Task to complete: Give back the exact lines of the material below from the one containing "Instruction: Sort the" through the one containing "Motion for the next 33", and no pictures.

Data provided:
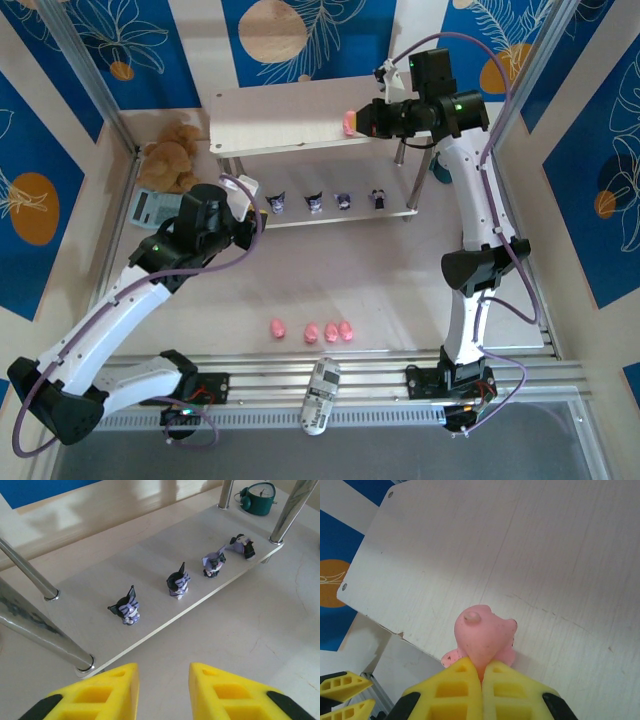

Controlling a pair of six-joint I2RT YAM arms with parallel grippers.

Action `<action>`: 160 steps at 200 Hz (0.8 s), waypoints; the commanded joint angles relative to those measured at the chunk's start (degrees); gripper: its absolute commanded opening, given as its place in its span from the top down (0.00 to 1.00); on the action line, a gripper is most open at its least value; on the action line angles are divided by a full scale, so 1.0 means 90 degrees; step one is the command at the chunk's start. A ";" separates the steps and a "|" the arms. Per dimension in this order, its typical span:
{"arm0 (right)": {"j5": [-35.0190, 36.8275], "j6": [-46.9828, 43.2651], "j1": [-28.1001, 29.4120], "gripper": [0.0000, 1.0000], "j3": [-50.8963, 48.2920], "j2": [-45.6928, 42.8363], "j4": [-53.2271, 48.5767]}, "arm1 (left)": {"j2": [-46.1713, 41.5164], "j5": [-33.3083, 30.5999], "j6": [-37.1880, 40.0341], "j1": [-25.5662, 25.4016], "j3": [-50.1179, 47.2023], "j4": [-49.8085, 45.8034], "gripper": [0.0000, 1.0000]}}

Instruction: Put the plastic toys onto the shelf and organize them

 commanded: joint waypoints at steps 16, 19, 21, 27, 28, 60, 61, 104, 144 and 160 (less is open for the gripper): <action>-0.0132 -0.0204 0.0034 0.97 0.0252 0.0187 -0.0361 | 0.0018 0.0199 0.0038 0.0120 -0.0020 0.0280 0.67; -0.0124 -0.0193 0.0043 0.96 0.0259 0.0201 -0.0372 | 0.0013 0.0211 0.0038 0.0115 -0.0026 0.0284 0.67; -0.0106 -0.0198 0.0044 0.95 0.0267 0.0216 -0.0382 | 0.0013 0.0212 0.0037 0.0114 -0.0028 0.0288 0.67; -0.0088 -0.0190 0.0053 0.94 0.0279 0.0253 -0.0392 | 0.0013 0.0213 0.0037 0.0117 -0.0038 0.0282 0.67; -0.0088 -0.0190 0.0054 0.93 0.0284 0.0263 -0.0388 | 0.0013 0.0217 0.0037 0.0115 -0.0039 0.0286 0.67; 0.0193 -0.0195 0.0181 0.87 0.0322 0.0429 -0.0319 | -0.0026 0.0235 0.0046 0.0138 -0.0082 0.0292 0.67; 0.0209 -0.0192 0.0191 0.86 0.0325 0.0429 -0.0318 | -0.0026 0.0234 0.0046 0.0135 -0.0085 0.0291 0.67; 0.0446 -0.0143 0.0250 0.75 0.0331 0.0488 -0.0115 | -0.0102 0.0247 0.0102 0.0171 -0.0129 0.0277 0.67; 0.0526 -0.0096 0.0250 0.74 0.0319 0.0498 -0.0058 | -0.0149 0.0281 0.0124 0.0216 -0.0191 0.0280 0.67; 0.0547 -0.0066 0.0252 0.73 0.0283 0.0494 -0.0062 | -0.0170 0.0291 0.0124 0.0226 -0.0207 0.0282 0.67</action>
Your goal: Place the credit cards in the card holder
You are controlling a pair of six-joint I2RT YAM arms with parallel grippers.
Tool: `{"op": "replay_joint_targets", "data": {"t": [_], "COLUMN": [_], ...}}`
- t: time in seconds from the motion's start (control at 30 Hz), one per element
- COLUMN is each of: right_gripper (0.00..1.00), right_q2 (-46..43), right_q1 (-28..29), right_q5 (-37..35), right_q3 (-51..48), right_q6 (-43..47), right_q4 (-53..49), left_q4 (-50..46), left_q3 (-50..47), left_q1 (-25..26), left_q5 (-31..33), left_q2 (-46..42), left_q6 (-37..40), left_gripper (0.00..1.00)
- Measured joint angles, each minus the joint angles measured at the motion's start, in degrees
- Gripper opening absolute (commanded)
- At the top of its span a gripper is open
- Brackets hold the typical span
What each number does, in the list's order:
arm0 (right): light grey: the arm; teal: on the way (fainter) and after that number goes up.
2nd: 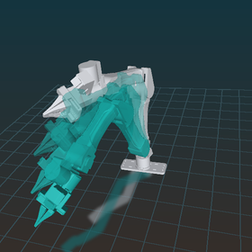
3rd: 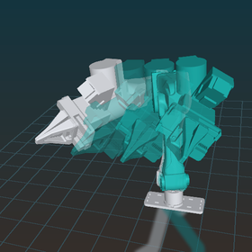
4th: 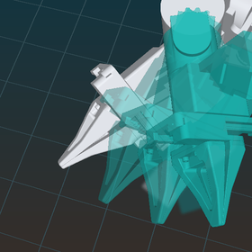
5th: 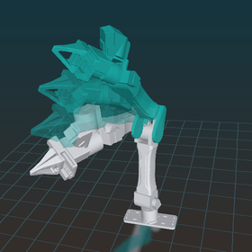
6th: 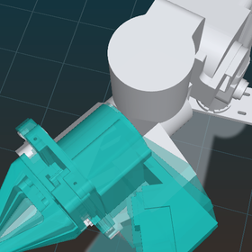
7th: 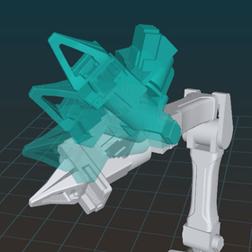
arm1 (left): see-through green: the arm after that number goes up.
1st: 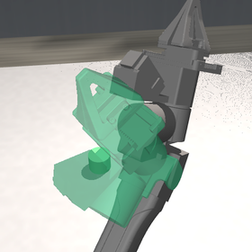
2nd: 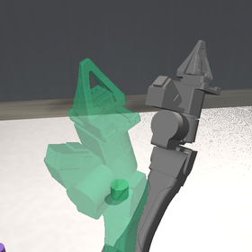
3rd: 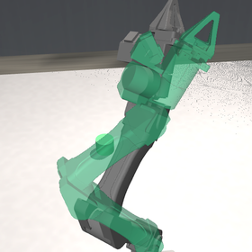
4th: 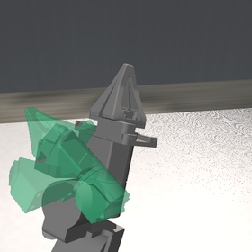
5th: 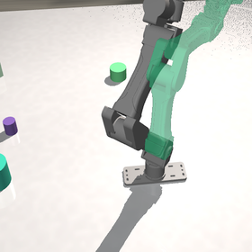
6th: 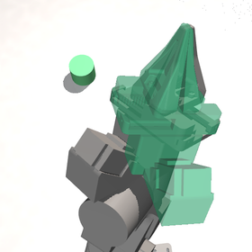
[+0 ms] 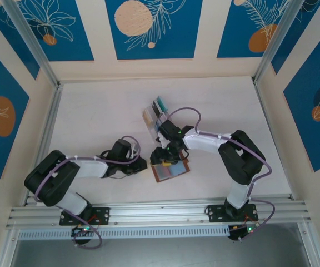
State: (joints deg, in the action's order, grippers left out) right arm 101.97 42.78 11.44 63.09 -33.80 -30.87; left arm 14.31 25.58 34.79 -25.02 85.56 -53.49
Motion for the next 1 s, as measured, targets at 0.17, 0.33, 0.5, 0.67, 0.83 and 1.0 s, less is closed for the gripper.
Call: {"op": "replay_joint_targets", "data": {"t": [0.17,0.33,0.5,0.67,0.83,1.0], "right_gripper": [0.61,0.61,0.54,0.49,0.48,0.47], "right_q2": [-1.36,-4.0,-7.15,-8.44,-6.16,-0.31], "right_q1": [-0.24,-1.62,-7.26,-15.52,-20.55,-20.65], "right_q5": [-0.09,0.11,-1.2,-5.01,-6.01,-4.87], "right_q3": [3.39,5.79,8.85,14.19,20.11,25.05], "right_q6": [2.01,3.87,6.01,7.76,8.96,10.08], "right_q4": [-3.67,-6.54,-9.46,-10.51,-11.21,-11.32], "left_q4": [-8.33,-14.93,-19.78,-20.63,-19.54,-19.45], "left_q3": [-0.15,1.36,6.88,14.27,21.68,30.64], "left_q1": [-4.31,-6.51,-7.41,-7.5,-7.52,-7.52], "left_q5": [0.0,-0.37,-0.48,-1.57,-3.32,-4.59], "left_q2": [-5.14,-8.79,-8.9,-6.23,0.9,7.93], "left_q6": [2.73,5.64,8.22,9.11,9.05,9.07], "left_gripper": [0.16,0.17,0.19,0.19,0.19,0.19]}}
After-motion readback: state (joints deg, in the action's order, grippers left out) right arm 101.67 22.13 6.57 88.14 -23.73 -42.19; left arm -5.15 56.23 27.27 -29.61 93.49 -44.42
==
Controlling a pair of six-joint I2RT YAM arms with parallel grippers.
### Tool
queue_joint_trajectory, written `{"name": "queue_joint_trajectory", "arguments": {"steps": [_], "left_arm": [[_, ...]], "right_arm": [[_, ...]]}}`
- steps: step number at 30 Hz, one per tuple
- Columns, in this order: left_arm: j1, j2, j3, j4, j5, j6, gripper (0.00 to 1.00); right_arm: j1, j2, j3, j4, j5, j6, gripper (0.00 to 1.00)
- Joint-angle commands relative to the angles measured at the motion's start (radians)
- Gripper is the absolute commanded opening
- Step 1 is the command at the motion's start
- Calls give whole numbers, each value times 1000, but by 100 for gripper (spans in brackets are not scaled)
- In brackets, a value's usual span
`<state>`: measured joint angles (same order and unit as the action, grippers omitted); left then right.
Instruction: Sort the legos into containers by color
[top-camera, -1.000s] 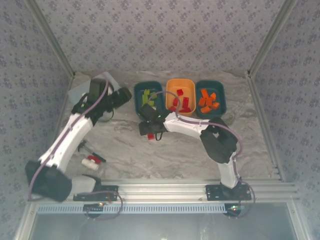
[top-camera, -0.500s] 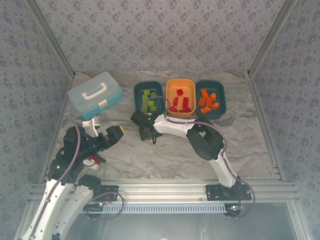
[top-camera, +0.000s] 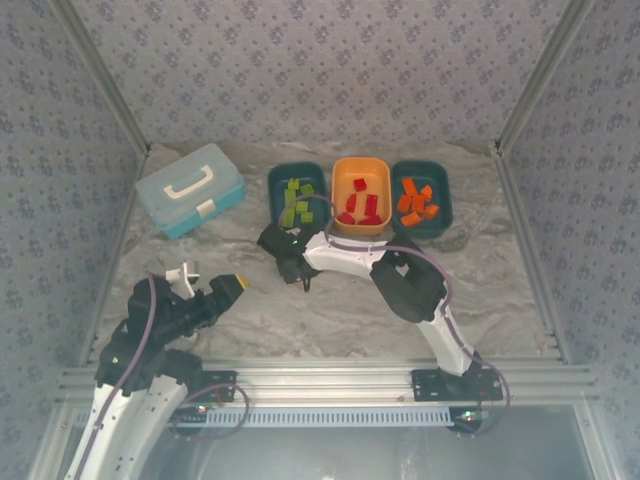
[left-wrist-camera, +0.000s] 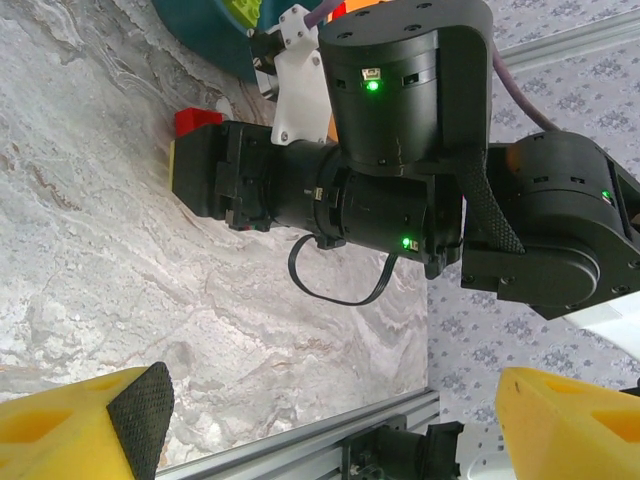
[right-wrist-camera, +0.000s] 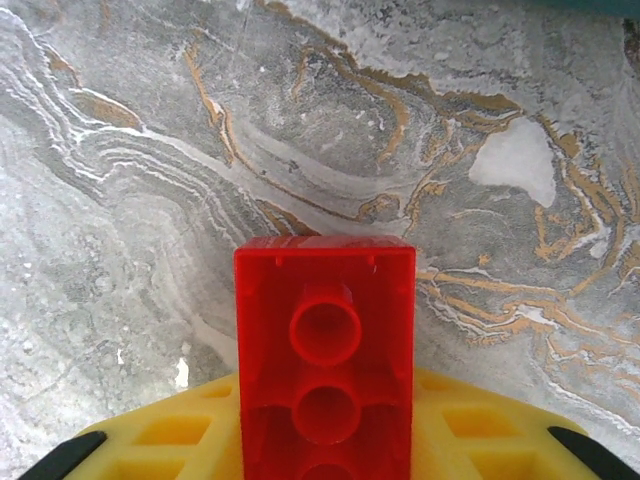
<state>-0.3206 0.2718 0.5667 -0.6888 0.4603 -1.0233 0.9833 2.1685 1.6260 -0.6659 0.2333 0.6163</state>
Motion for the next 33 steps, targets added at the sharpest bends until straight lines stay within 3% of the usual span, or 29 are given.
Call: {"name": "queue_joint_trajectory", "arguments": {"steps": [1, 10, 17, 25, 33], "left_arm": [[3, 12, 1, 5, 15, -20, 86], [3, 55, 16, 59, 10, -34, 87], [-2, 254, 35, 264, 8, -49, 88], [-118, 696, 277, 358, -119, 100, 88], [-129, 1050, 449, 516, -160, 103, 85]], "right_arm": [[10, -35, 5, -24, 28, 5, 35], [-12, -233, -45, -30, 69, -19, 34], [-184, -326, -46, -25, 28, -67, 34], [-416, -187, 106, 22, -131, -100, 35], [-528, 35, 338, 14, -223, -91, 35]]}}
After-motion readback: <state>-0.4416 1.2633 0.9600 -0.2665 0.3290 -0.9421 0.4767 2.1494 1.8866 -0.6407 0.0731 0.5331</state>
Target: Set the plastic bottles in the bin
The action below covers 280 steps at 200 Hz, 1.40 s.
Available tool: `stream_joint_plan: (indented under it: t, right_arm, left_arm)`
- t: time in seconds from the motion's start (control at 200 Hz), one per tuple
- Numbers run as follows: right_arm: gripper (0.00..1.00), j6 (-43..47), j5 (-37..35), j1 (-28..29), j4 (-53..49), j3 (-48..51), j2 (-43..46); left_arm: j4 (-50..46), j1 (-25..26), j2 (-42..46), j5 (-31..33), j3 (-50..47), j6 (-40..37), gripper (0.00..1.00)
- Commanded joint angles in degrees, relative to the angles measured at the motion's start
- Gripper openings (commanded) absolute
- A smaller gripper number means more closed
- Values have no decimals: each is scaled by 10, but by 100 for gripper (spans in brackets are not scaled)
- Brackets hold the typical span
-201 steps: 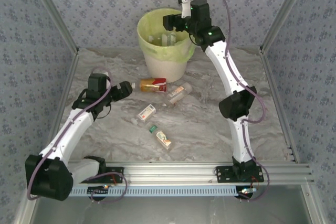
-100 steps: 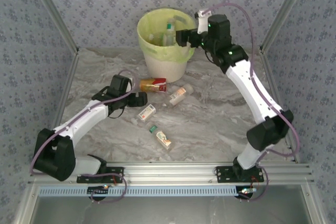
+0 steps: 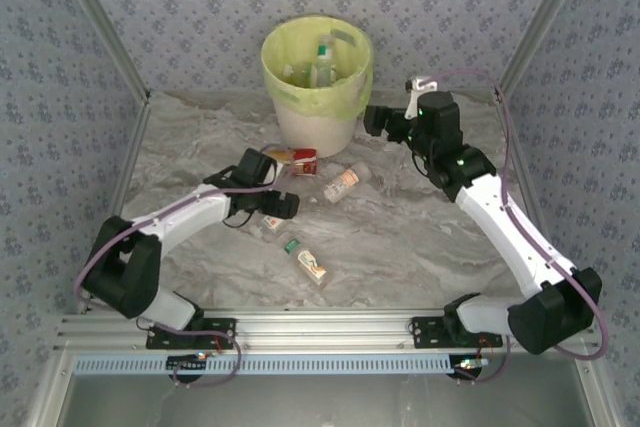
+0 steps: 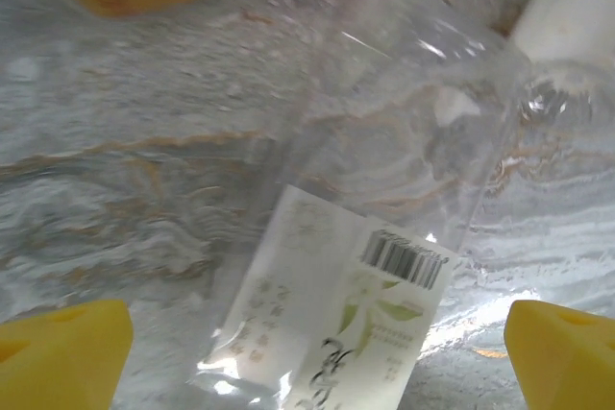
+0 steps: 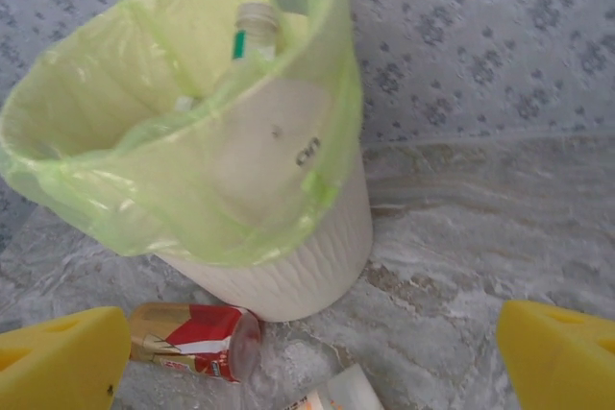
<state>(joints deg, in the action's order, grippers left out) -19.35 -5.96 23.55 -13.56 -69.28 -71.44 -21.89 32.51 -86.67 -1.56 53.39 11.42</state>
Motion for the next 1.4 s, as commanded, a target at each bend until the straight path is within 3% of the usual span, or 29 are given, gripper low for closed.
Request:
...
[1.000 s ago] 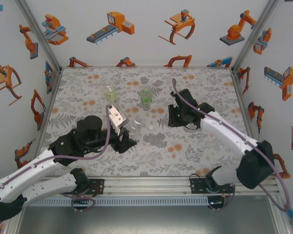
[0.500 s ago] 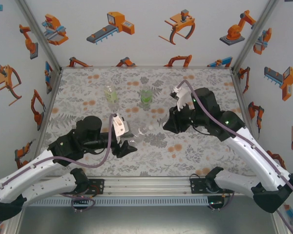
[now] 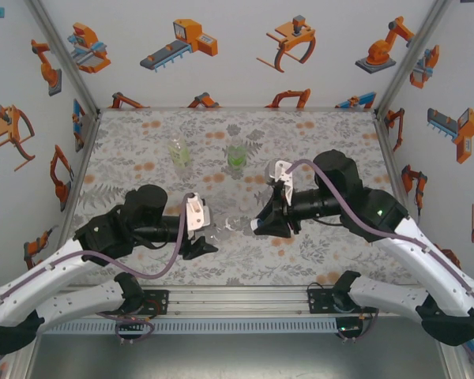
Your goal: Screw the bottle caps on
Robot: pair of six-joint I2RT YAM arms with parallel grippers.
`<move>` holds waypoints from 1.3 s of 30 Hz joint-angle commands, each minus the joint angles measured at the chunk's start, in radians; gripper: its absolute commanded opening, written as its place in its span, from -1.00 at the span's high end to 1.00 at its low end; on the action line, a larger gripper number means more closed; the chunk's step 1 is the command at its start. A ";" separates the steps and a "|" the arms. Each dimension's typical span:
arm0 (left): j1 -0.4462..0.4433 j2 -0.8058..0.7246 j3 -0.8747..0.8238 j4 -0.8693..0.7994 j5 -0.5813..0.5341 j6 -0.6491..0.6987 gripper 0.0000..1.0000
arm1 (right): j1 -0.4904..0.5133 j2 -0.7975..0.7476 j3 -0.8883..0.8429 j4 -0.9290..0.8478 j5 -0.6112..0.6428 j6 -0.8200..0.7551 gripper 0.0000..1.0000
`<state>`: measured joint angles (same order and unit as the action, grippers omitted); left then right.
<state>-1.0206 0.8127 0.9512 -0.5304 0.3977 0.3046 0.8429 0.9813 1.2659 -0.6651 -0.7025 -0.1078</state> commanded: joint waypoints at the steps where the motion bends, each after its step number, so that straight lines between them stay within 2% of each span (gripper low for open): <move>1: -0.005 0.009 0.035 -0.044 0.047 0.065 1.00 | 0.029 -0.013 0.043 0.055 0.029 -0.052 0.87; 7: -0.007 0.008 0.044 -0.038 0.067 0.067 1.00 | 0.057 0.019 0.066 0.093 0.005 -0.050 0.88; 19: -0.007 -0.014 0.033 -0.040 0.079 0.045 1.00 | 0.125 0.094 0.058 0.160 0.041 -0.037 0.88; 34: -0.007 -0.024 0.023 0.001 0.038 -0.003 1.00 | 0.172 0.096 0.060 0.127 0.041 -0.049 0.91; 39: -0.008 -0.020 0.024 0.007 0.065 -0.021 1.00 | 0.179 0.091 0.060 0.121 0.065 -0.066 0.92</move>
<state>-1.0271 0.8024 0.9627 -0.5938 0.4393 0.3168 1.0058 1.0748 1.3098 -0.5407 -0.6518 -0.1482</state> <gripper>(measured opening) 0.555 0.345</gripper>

Response area:
Instruction: Sort the legos into containers by color
[top-camera, -1.000s] 
[top-camera, -0.500s] 
[top-camera, +0.000s] 
[left-wrist-camera, +0.000s] 
[right-wrist-camera, +0.000s] 
<state>-0.3206 0.2718 0.5667 -0.6888 0.4603 -1.0233 0.9833 2.1685 1.6260 -0.6659 0.2333 0.6163</state>
Motion for the next 33 steps, targets added at the sharpest bends until straight lines stay within 3% of the usual span, or 29 are given.

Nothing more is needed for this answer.